The Hezbollah Trail in Berlin

How Germany’s Political Power Circles Drift Toward Extremist Networks

The Hezbollah Trail in Berlin

Berlin is often presented as the capital of tolerance, democracy, and openness.
But a recent investigation forces a disturbing question:

How close is political power in Germany’s capital to networks that glorify terrorist organizations?

This report is based on documented research by German journalist Felix Perrefort (Jan 8, 2026). What follows is not speculation, but reconstruction — built on photos, public websites, and open-source material.


What Hezbollah Means

Hezbollah is not a protest group.
It is a terrorist organization.

Founded in 1982 with support from Iran’s Revolutionary Guard, Hezbollah has carried out:

  • The 1983 Beirut bombings killing over 300
  • The 1994 AMIA Jewish center attack in Argentina (85 dead)
  • The 2012 Burgas bus bombing in Bulgaria
  • Ongoing rocket attacks on Israel

Germany classifies both the political and military wings of Hezbollah as terrorist.

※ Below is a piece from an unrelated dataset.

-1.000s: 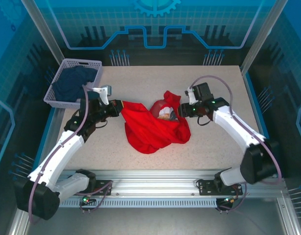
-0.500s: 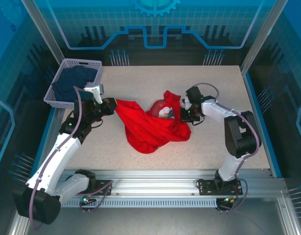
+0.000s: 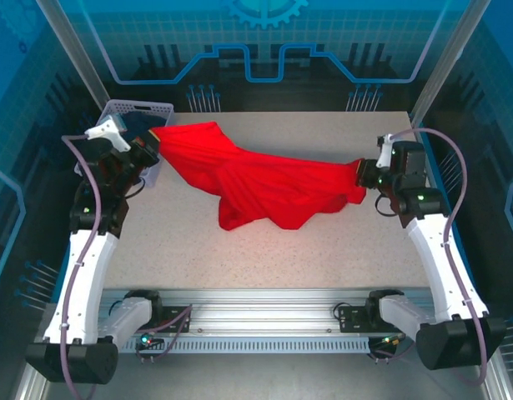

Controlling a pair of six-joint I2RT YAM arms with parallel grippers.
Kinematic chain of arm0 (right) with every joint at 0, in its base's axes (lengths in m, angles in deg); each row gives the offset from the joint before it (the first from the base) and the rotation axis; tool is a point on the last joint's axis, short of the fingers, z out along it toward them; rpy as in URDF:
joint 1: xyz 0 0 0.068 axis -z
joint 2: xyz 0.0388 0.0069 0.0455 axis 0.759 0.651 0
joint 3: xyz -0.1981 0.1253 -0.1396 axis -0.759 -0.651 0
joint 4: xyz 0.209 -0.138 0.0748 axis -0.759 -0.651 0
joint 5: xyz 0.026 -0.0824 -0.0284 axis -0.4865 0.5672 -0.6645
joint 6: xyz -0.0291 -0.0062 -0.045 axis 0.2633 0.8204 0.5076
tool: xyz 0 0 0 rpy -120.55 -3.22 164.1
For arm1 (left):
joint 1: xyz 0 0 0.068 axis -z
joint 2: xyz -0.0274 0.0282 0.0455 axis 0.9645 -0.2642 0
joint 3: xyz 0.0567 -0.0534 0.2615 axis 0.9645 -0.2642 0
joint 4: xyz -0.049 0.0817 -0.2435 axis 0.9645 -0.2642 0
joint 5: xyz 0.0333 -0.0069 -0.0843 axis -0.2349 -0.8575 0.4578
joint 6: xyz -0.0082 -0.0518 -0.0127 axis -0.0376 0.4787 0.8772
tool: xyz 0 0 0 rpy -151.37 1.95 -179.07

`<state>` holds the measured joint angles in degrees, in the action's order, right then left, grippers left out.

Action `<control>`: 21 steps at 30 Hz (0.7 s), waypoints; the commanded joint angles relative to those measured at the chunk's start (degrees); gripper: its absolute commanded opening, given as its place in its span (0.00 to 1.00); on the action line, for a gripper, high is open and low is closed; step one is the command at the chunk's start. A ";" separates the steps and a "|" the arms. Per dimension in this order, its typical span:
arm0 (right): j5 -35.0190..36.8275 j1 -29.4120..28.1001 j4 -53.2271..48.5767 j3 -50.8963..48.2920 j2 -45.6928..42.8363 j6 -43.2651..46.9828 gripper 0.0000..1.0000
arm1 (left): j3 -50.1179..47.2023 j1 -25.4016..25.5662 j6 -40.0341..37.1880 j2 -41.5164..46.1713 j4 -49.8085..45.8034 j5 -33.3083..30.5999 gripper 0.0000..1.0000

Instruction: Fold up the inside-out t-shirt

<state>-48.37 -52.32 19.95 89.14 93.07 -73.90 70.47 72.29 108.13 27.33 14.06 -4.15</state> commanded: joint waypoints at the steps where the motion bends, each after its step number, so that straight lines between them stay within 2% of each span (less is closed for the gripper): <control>1: -1.88 0.65 -0.69 -5.07 3.79 -0.15 0.02 | -0.57 -1.47 -0.14 0.36 -2.54 -0.15 0.00; 5: -2.79 -0.39 -0.62 -6.43 9.64 0.42 0.15 | -4.70 -1.56 0.23 -0.18 -1.90 2.82 0.00; 10: 1.20 -4.04 -3.63 -5.81 13.49 1.59 0.35 | -8.00 -1.48 1.08 -1.56 -1.06 6.87 0.00; 15: 5.72 -16.16 -3.03 -8.32 13.96 2.51 0.44 | -9.12 -1.52 1.02 -1.84 -0.53 7.85 0.00; 17: 10.33 -22.19 -2.96 -8.81 15.15 2.77 0.49 | -9.29 -1.47 0.92 -1.88 -0.40 8.12 0.00; 21: 19.11 -30.27 -3.13 -8.18 19.80 2.13 0.52 | -9.56 -1.50 1.04 -2.07 0.25 8.41 0.00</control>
<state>-37.48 -79.53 17.83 81.18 110.43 -71.78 61.38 71.45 108.16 25.03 12.60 2.56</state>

Glorifying Hezbollah means legitimizing terror.


The Power Figure: Raed Saleh

Raed Saleh has been leader of Berlin’s Social Democratic parliamentary group since 2011.
He is one of the most powerful politicians in the German capital.

The investigation does not accuse him of supporting terrorism.
It asks something more uncomfortable:

Who surrounds him — and what kind of networks operate around his power?


The Connector: Abed Khattar

Central to the network is media activist Abed Khattar.
For over a decade he has run a website documenting Arab-Islamic political and cultural events in Berlin.

On this site:

  • Numerous photos show Khattar alongside Saleh over many years
  • Khattar appears regularly at SPD party events
  • He is treated as a normal figure inside political circles

But the same site also shows Khattar:

  • With a Hezbollah politician named Sahili Nawar
  • Honoring him as an “Excellency”
  • Posing with symbols linked to extremist Palestinian factions
  • Appearing at events tied to banned networks like Samidoun

Samidoun is classified as extremist in Germany and linked to the PFLP, itself designated terrorist.


The Hezbollah Politician

One image shows Khattar with Sahili Nawar, a Hezbollah politician.
At an event, Nawar is honored as a special guest.

Why is a politician from a terrorist organization welcomed at events connected to Berlin-based networks?

Even more troubling:
In 2016, Saleh and Khattar appear together at an SPD event — showing how close political power and this activist already were at that time.

There is no direct Saleh-Hezbollah link.
But there is a human bridge.


The NGO Networker

The third figure is Jamal El Moghrabi.

He has held leadership roles in several Arab-German organizations and NGOs.
According to the investigation:

  • He links NGOs, cultural groups, and political access
  • His organizations often operate only in Arabic
  • Integration into German civic life appears secondary to building parallel structures

The triangle becomes clear:

  • Saleh = political authority
  • Khattar = media and visibility
  • Moghrabi = organizational networks

And through Khattar, lines reach extremist milieus.


Inside Political Circles

Khattar is not marginal.

Photos show him with:

  • Raed Saleh
  • Former Berlin mayor Michael Müller
  • Other senior SPD figures

He is welcomed inside elite political events — while simultaneously glorifying extremist groups.

When asked about this, Saleh did not respond to journalists.


Why This Matters to America

Germany is a core NATO member.
Berlin is one of Europe’s political nerve centers.

If extremist networks can move through:

  • Political circles
  • NGO systems
  • Cultural institutions

without serious scrutiny, this becomes a Western security problem — not just a German one.

Democracies do not fall only through tanks and coups.
They fall through:

  • Blindness to infiltration
  • Fear of asking hard questions
  • Political convenience replacing vigilance

The Real Question

This is not about ethnicity.
Not about religion.
Not about culture.

It is about loyalty — and who verifies it.

In thrillers, the “sleeper agent” is planted early, ignored, normalized, and activated later.
In the real world, influence is built quietly — through networks, loyalty chains, and ideological affinity.

China uses demographic and network strategies to dominate regions.
Iran uses proxy movements to expand influence.
Extremist movements rely on social cover, not uniforms.

So the question is unavoidable:

Who systematically checks constitutional loyalty in mass-migration societies?
Who examines not just documents, but ideological ties — when people rise into power, NGOs, media, and politics?

Because democracies rarely collapse loudly.

They usually collapse politely — while telling themselves nothing is wrong.